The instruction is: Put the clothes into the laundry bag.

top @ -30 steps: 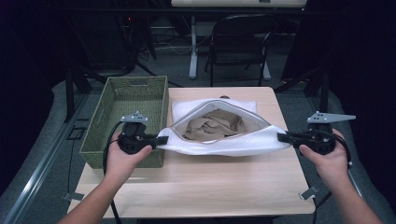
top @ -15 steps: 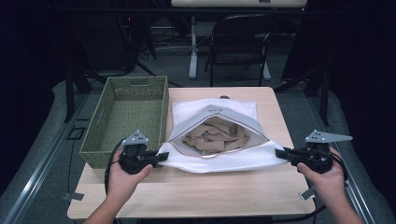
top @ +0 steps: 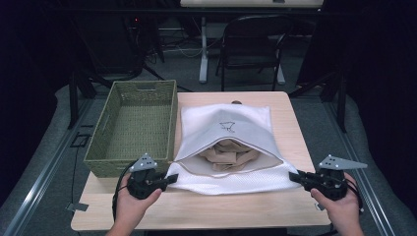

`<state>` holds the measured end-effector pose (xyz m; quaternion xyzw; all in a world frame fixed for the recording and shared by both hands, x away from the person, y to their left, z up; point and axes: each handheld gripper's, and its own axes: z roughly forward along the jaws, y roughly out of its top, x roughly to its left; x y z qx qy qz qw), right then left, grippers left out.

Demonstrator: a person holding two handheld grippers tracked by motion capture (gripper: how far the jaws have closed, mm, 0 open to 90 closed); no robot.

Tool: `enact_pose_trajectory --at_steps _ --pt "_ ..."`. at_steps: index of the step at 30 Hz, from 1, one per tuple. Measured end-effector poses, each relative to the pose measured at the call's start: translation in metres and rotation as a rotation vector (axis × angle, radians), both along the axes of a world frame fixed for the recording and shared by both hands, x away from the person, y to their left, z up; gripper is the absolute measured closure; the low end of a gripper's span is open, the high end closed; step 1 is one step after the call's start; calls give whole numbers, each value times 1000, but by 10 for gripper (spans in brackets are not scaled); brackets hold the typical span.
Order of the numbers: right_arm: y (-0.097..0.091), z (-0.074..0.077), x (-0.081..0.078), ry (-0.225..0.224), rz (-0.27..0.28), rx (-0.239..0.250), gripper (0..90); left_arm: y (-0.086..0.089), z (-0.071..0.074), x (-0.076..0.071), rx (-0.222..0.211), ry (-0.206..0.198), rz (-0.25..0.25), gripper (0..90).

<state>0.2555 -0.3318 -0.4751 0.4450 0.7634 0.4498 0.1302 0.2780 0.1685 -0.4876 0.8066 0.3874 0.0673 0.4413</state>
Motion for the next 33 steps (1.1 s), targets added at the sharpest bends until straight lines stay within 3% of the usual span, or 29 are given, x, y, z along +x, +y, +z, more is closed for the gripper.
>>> enact_pose_trajectory --at_steps 5,9,12,20,23,33 --pt "0 -15 -5 19 -18 40 799 2 -13 -3 -31 22 3 777" --pt "1 -24 -8 27 -28 31 800 3 -22 -5 -59 39 0 780" --pt "2 -28 -9 29 -28 21 800 3 -26 -6 -36 42 -6 780" --pt "4 -39 -11 54 -28 8 797 5 -37 -6 -56 61 14 780" --pt "4 -44 -11 54 -34 31 793 5 -41 -5 -53 71 15 778" --pt "5 -58 -10 92 -22 -6 769 -2 -54 -6 15 86 6 723"
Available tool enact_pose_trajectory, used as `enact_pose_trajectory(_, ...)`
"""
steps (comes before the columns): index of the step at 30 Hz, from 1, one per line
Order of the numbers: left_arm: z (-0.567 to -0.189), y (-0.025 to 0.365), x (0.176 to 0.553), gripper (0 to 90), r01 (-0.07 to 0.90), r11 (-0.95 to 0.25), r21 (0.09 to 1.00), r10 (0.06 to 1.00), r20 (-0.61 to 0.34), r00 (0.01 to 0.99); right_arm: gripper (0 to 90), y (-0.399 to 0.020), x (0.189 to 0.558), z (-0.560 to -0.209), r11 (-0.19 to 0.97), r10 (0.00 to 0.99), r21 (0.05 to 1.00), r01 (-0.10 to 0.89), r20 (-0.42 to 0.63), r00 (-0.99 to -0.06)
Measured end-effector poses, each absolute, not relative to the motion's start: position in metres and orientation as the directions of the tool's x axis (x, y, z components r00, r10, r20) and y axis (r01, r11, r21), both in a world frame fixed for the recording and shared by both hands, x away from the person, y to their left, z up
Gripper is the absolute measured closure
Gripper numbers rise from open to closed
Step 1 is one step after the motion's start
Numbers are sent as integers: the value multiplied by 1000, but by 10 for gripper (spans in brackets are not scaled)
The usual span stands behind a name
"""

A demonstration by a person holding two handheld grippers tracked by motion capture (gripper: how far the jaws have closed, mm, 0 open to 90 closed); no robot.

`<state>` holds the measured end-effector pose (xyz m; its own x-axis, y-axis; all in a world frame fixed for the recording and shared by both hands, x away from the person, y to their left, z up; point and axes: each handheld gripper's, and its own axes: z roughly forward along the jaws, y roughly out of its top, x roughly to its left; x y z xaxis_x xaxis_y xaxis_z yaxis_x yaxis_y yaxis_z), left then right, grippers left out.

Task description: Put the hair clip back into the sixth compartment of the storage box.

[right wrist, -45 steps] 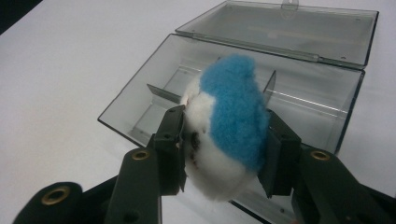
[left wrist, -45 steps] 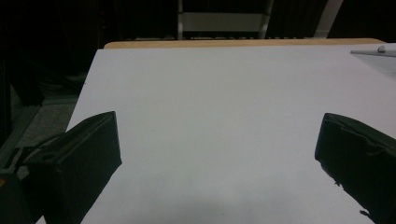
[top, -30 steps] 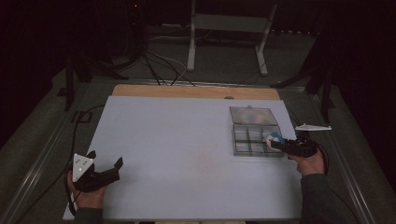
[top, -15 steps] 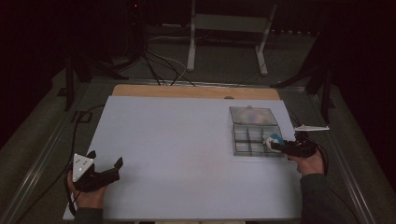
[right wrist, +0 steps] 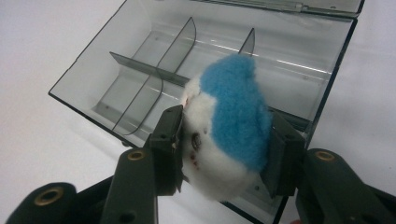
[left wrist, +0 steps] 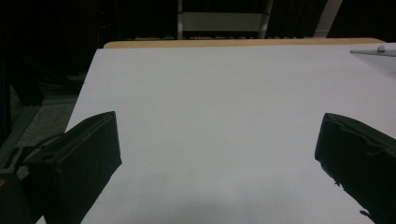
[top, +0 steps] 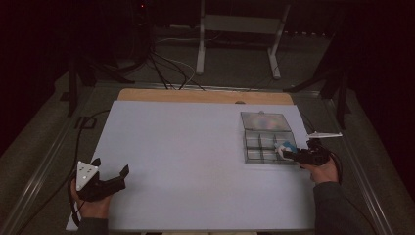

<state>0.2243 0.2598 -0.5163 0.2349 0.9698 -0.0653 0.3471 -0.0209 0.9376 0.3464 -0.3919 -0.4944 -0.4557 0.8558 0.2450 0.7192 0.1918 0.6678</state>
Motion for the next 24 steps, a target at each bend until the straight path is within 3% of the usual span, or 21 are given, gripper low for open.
enact_pose_trajectory(24, -517, 260, 224, 13, 347, -19, 938, 970, -67, 233, 211, -378, 342, -488, 249, 880, 690, 680, 132, -457)
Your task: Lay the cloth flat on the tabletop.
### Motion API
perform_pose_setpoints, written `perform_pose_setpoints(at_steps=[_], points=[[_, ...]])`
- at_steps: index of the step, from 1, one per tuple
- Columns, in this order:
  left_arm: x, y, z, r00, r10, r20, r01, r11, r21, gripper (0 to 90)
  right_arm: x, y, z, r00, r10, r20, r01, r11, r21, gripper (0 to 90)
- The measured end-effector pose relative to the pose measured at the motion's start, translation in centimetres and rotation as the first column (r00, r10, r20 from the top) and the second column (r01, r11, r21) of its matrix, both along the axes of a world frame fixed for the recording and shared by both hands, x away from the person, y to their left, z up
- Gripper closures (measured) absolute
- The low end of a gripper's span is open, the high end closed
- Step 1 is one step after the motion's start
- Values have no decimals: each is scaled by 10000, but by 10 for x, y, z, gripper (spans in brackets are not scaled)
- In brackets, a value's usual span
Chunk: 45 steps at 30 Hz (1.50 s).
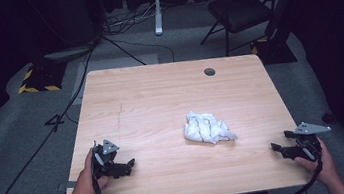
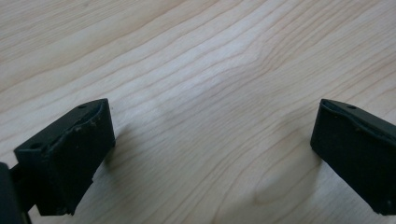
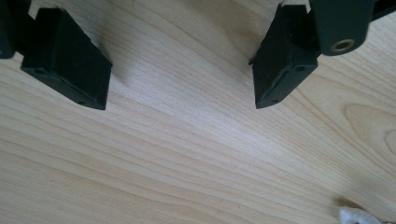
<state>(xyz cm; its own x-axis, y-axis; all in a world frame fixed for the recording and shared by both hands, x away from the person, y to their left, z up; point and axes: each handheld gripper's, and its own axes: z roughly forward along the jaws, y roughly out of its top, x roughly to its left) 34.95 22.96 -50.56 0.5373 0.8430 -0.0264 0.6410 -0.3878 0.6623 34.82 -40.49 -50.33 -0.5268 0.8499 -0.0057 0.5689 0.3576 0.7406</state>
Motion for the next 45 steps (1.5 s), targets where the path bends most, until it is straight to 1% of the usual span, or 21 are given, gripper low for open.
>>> perform_pose_setpoints(at_steps=[3,7,12,13,14,19,20,24,26,28,30,32,35,36,38,39,40,41,42,43,45], points=[[2,-10,0,9975,-701,40,701,9975,101,1,0,0,0,10000,70,7,-70,10000,-14,193],[3,-17,0,9936,-1126,45,1125,9936,93,1,1,1,0,10000,74,-13,-74,10000,-22,181],[10,-37,0,9854,-1700,48,1700,9854,51,0,3,3,0,10000,64,-40,-64,10000,-29,170],[12,-44,1,9798,-2000,15,2000,9798,75,0,3,3,0,10000,72,-49,-72,10000,-30,170],[12,-44,1,9798,-2000,15,2000,9798,75,0,3,3,0,10000,72,-49,-72,10000,-30,170],[18,-66,1,9645,-2642,30,2642,9644,118,0,9,4,0,9995,308,-88,-309,9995,-83,171],[18,-66,1,9645,-2642,30,2642,9644,118,0,9,4,0,9995,308,-88,-309,9995,-83,171],[22,-89,1,9466,-3223,29,3222,9466,130,0,15,5,2,9973,674,-282,-680,9975,-189,171],[22,-94,1,9440,-3299,24,3299,9440,103,0,17,7,2,9960,862,-251,-866,9961,-164,175],[24,-106,1,9250,-3800,37,3799,9249,136,0,18,10,2,9942,1057,-202,-1060,9942,-157,216],[25,-110,1,9243,-3815,35,3815,9243,105,0,19,12,3,9927,1195,-138,-1197,9926,-190,232],[28,-117,1,9162,-4006,26,4006,9162,101,0,22,19,4,9899,1415,-74,-1417,9895,-293,258],[31,-127,1,8996,-4367,25,4366,8996,79,0,26,35,7,9786,2056,-112,-2059,9778,-381,303],[33,-131,1,8914,-4532,30,4532,8914,66,0,28,43,10,9713,2377,-64,-2378,9706,-371,316],[34,-134,1,8892,-4576,2,4576,8892,48,0,29,56,15,9569,2905,-54,-2903,9553,-560,340],[35,-137,1,8854,-4649,25,4648,8854,79,0,29,56,15,9569,2905,-54,-2903,9553,-560,340],[36,-141,1,8824,-4704,23,4704,8824,58,0,30,64,17,9494,3141,-46,-3137,9471,-672,349],[38,-147,1,8784,-4779,30,4779,8784,39,0,30,79,21,9330,3598,-22,-3587,9297,-843,369],[40,-150,1,8747,-4847,28,4847,8747,45,0,31,87,23,9244,3815,-48,-3805,9208,-857,380],[40,-150,1,8747,-4847,28,4847,8747,45,1,31,87,23,9244,3815,-48,-3805,9208,-857,380],[42,-158,1,8684,-4959,31,4959,8684,66,2,33,104,26,9137,4063,-67,-4054,9104,-830,408]])
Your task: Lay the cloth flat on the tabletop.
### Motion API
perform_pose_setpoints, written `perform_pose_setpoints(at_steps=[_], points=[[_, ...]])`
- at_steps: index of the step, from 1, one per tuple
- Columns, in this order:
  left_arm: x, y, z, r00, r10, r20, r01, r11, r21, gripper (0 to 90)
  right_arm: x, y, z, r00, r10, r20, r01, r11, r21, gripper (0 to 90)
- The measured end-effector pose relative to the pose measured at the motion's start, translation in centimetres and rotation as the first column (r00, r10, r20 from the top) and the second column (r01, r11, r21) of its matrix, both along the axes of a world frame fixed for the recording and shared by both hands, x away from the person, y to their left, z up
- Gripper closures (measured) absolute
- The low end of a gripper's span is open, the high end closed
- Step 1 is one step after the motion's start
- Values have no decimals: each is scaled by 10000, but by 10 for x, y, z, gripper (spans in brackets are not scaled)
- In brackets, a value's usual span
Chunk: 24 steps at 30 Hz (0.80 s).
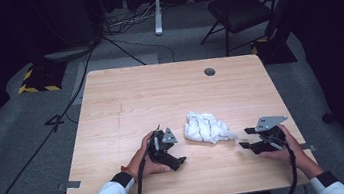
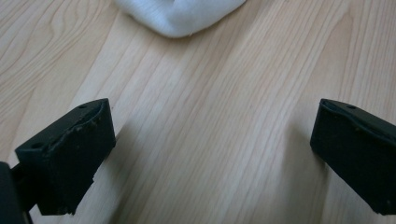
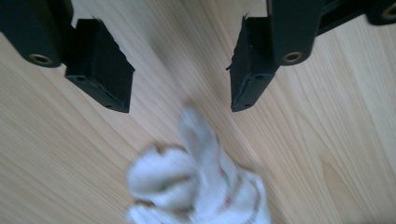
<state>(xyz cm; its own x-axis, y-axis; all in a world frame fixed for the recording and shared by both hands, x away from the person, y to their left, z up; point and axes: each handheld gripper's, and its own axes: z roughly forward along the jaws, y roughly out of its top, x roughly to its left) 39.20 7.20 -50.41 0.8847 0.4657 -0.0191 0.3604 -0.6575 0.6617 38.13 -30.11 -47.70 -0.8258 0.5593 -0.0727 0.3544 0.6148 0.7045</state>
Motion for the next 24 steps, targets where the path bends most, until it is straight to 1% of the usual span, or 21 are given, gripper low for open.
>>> perform_pose_setpoints(at_steps=[1,2,3,4,5,6,7,8,9,11,12,13,14,16,17,18,22,23,24], points=[[1,-2,0,10000,-56,45,56,10000,6,2,2,10,2,9997,233,10,-233,9997,11,425],[3,-6,0,10000,-62,8,62,10000,40,5,4,23,2,9988,488,63,-488,9987,115,470],[4,-9,0,10000,-85,50,85,10000,29,5,4,23,2,9988,488,63,-488,9987,115,470],[6,-14,0,10000,-71,47,71,10000,-43,30,6,37,0,9986,503,141,-501,9986,-168,550],[7,-16,1,10000,-64,64,64,10000,-34,50,6,37,0,9986,503,141,-501,9986,-168,550],[9,-20,2,10000,-50,50,50,10000,-64,50,8,40,-1,9985,533,139,-530,9984,-181,593],[12,-24,5,9999,-153,7,153,9994,-318,196,10,46,-4,9979,624,154,-623,9980,-121,729],[13,-28,7,9997,-259,24,259,9991,-335,210,10,47,-4,9974,692,199,-690,9975,-127,766],[13,-28,7,9997,-259,24,259,9991,-335,172,10,47,-4,9974,692,199,-690,9975,-127,766],[15,-33,13,9995,-297,62,301,9971,-697,183,12,47,-4,9964,802,280,-802,9968,-27,839],[16,-36,16,9991,-395,166,408,9956,-845,183,12,47,-4,9964,802,280,-802,9968,-27,839],[17,-39,20,9989,-350,302,377,9948,-950,186,12,47,-4,9966,782,266,-783,9969,1,844],[19,-42,24,9987,-285,425,334,9923,-1189,159,12,46,-4,9966,785,257,-785,9969,-12,848],[23,-49,29,9975,-301,634,381,9909,-1288,164,12,46,-4,9963,794,317,-796,9968,38,858],[26,-55,31,9971,-355,670,449,9883,-1455,162,11,47,-4,9958,843,343,-845,9964,32,862],[26,-55,31,9971,-355,670,449,9883,-1455,172,11,47,-4,9957,849,363,-851,9964,31,863],[35,-69,29,9962,-334,800,435,9908,-1283,175,10,48,-4,9950,907,422,-909,9959,24,865],[37,-71,27,9967,-298,760,401,9897,-1373,198,10,48,-3,9947,927,438,-930,9957,41,866],[39,-71,26,9959,-263,865,373,9910,-1284,315,9,47,-3,9948,893,482,-898,9959,86,867]])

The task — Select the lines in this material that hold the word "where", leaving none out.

Response —
Motion for the next 45 steps (1.5 s), targets where the path bends most, until it is straight to 1% of the usual span, or 21 are given, gripper low for open.
Motion for the next 24 steps, targets where the path bends most, until it is straight to 1% of the usual span, or 21 are given, gripper low for open.

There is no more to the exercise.